(Task instructions) Repeat verbatim, and only, the lines of the data below, beginning at the line that contains "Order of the" and stopping after the line that contains "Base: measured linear".

Start of Stored data

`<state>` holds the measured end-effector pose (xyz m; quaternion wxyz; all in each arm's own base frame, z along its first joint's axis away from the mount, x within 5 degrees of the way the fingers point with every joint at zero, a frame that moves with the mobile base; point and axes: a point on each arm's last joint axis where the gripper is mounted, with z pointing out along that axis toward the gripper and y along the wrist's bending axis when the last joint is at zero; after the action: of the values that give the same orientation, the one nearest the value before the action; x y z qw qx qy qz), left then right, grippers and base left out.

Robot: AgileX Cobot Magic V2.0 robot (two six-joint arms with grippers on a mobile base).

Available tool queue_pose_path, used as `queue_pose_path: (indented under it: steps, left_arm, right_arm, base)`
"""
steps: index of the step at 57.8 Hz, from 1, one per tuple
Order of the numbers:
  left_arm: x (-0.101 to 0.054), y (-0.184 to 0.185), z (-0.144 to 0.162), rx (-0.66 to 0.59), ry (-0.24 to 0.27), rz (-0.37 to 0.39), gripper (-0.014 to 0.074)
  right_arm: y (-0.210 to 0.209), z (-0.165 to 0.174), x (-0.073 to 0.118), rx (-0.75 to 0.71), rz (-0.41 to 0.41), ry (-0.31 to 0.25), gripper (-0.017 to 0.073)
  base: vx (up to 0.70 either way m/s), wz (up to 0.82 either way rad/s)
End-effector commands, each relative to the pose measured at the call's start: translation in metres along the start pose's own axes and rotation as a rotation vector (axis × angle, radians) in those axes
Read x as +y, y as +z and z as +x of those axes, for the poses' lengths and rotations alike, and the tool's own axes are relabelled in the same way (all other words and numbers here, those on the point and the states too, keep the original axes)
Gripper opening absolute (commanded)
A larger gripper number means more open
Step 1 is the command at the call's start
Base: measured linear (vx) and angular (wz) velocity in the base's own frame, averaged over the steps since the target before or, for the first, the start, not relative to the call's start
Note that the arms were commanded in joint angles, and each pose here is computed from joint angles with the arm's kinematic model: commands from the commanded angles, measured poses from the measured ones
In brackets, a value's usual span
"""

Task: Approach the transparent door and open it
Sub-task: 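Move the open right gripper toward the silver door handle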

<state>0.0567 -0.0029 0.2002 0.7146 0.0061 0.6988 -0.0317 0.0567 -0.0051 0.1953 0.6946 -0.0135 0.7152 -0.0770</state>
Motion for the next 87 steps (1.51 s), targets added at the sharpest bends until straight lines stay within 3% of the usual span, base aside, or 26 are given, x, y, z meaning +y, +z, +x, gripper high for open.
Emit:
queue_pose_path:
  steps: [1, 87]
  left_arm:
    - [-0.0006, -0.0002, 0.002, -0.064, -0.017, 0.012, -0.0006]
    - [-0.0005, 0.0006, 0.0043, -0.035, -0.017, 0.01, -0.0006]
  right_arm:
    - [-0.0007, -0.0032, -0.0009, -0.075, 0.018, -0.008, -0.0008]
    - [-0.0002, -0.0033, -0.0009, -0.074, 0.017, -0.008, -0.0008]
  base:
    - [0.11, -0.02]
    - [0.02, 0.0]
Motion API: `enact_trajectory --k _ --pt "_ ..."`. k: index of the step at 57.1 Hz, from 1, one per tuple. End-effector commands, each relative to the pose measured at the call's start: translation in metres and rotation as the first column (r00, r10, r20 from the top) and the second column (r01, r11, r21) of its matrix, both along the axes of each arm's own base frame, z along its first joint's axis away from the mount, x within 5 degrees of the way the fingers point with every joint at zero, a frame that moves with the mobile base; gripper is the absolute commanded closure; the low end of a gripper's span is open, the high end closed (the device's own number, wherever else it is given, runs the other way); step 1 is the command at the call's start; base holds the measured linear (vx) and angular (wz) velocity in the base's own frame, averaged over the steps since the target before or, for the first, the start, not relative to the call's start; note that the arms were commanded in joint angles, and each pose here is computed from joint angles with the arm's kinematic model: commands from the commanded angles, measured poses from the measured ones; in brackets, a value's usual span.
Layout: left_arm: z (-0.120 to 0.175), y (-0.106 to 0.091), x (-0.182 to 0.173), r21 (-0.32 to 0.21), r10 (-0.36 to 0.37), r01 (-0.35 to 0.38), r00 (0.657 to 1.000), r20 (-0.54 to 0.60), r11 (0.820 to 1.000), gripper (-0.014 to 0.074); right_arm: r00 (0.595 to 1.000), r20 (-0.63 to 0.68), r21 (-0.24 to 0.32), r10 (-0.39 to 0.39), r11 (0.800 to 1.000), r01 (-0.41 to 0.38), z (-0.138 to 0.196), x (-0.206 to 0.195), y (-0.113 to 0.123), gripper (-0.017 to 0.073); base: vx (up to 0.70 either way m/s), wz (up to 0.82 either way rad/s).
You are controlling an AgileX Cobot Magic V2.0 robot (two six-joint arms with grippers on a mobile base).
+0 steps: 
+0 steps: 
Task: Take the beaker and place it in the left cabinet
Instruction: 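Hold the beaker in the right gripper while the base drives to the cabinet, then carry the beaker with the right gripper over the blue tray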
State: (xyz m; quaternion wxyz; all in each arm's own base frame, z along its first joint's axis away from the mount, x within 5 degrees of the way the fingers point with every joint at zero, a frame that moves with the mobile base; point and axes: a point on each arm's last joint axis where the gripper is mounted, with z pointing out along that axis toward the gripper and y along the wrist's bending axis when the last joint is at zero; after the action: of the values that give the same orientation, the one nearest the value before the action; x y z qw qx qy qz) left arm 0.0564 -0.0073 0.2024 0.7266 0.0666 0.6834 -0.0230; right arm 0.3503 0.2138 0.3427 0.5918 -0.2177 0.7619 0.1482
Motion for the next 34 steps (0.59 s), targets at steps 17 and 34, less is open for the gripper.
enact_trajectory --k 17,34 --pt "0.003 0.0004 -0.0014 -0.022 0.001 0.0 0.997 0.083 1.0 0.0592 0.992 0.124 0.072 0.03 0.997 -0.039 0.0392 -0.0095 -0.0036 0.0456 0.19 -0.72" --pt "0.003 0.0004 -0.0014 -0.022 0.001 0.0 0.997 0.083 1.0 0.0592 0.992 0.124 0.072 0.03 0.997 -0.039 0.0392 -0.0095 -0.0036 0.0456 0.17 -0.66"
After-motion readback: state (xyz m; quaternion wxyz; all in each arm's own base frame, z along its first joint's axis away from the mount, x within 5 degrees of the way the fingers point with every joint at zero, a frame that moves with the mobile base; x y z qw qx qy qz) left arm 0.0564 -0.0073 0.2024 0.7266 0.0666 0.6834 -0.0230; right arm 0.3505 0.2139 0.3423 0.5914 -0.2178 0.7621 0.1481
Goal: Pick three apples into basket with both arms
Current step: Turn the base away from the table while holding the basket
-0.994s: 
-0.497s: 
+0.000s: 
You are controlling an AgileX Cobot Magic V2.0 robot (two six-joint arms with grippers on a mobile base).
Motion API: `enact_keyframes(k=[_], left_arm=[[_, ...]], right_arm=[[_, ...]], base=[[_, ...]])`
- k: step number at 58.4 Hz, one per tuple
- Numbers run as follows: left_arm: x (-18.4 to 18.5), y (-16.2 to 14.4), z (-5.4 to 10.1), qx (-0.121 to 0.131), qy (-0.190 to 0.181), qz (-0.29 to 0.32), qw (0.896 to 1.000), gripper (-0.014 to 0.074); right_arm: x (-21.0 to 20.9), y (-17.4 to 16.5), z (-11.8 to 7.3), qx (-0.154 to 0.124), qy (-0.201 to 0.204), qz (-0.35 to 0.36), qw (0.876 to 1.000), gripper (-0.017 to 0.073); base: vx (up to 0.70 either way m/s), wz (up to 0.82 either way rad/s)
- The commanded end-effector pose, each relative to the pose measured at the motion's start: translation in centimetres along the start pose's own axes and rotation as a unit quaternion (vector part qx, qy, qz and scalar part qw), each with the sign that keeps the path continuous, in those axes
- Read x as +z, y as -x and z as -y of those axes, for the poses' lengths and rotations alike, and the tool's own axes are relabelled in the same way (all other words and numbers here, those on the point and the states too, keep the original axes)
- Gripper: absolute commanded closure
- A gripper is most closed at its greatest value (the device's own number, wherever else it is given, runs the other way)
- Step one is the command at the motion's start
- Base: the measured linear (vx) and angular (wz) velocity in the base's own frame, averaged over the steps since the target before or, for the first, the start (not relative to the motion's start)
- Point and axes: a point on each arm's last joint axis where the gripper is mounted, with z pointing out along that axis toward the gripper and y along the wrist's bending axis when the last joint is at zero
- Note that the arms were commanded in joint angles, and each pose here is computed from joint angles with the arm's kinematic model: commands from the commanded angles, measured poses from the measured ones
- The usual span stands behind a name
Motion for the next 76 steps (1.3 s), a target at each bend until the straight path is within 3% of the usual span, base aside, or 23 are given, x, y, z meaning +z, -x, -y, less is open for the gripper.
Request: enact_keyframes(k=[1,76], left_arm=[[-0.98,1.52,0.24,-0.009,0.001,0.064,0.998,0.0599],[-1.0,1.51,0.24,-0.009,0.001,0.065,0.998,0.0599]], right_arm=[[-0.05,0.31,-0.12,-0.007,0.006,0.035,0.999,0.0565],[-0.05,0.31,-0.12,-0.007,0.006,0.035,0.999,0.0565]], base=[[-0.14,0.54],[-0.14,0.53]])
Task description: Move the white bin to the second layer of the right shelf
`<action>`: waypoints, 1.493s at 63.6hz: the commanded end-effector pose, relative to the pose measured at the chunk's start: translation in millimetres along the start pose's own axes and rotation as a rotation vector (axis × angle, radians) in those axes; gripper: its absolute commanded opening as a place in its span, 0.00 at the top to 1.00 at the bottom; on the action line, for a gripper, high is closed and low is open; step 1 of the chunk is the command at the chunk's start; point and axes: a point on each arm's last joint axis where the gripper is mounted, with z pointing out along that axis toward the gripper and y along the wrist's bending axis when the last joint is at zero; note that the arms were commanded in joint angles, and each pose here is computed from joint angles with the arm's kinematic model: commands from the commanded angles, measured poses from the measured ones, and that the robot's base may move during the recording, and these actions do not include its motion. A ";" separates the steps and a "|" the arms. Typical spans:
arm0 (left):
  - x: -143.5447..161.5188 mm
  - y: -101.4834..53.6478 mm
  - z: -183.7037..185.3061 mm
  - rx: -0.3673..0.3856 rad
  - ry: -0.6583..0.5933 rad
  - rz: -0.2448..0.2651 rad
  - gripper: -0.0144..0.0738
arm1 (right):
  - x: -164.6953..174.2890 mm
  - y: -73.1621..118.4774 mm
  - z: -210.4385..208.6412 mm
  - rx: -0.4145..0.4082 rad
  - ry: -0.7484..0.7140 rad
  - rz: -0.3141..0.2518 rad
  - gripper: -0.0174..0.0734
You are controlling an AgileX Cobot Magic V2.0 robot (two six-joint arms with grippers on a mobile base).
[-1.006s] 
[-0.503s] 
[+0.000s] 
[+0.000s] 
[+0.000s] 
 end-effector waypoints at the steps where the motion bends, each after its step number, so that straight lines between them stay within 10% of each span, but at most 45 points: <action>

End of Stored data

(Solution below)
Order of the numbers:
  left_arm: x (-0.101 to 0.054), y (-0.184 to 0.185), z (-0.144 to 0.162), rx (-0.66 to 0.59), ry (-0.24 to 0.27), rz (-0.37 to 0.39), gripper (-0.014 to 0.074)
  right_arm: y (-0.210 to 0.209), z (-0.165 to 0.174), x (-0.073 to 0.118), rx (-0.75 to 0.71), rz (-0.41 to 0.41), ry (-0.31 to 0.25), gripper (-0.017 to 0.073)
  base: vx (up to 0.70 either way m/s), wz (up to 0.82 either way rad/s)
End-effector commands, each relative to the pose measured at the call's start: translation in metres along the start pose's own axes and rotation as a rotation vector (axis × angle, radians) in those axes
Read x as +y, y as +z and z as +x of those axes, for the poses' lengths and rotations alike, and the tool's own axes are relabelled in the same way (all other words and numbers here, those on the point and the states too, keep the original axes)
Gripper opening absolute (commanded)
A larger gripper number means more open
Step 1 is the command at the call's start
Base: measured linear (vx) and angular (wz) velocity in the base's own frame, averaged over the steps since the target before or, for the first, the start, not relative to the call's start

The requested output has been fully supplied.